By Stephen Mahoney, March 02 2018
As a singer, musician and meditator, I’ve been deep belly breathing for over 25 years and it has brought me tremendous benefits. As a consultant, I’ve helped countless clients get through corporate and personal issues using natural belly breathing principles. In my view, deep belly breathing is a fabulous happiness-making system. We all own it and can use it at will. Yet despite available research, most of us are still unaware of why and how it makes life so much better.
So, here’s my contribution to providing factual knowledge on the subject. It is my wish that it brings you and your loved ones the greatest benefits in whatever aspect of your life you choose to use it.
Benefits of deep belly breathing
Ever since the 60’s, research has been documenting how conscious belly breathing profoundly improves physical health, joy, emotional regulation, stress management, resilience, thinking skills and even effective communication.
As opposed to chest breathing, science shows that belly breathing leads to greater daily happiness, healthier social and family relationships and increased professional fulfilment. Clinical studies also mention belly breathing in relation to lower cortisol (the bad stress hormone), lower blood pressure, a lower risk of diabetes, cancer, heart failure and depression
Why does breathing have such a broad effect on us?

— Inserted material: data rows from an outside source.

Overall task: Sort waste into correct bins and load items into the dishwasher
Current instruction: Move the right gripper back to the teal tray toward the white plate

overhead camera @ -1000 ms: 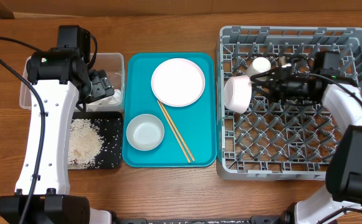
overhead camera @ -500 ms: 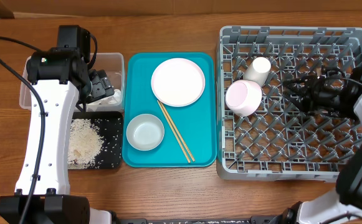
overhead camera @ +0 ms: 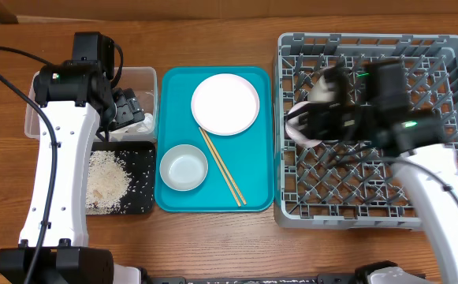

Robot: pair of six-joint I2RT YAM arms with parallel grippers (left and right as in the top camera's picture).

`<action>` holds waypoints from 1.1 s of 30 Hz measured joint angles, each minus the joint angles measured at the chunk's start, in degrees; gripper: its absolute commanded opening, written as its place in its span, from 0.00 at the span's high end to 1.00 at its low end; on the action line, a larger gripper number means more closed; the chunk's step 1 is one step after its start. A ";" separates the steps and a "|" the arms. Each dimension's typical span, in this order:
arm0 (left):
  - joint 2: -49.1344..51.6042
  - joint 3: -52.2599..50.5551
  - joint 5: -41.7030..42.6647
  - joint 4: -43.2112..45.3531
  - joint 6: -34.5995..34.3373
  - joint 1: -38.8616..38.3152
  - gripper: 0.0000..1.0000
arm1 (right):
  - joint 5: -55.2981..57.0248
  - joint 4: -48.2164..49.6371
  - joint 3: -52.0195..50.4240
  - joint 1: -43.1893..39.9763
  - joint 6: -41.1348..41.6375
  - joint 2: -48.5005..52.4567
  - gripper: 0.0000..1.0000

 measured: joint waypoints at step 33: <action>0.00 0.00 0.00 0.00 0.02 0.00 0.00 | 38.86 9.92 -1.27 33.99 10.19 26.99 0.77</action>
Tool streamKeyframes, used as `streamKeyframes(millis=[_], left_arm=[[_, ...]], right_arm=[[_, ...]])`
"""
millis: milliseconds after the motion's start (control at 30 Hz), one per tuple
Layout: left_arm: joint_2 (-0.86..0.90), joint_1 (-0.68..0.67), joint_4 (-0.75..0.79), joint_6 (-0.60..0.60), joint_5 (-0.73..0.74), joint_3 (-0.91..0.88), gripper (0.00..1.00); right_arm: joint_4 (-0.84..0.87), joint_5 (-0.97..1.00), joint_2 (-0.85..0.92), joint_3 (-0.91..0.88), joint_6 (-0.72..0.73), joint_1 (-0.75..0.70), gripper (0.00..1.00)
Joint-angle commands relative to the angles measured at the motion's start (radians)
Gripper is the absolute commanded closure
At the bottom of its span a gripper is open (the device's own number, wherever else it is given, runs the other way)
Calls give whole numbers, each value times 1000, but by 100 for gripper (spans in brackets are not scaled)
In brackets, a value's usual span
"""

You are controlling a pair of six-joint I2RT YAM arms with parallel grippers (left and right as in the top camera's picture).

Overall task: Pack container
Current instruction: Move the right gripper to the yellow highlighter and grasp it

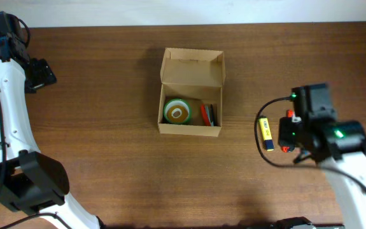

Triggering moods and thinking patterns
Brain cells are only 2% of our body mass, but they claim ¼ of our oxygen. So if there isn’t enough, our brain just can’t work right. Unknowingly, we’ll go for bad choices, prioritize upside down, miss out on important things, get caught up in negative thoughts patterns and so on. As a result we’ll get disappointed in ourselves and others, communicate poorly, suffer bad moods, headaches, etc.
This obviously makes life miserable, but we don’t necessarily realize how it happens. Sometimes a better life is really just a breath away!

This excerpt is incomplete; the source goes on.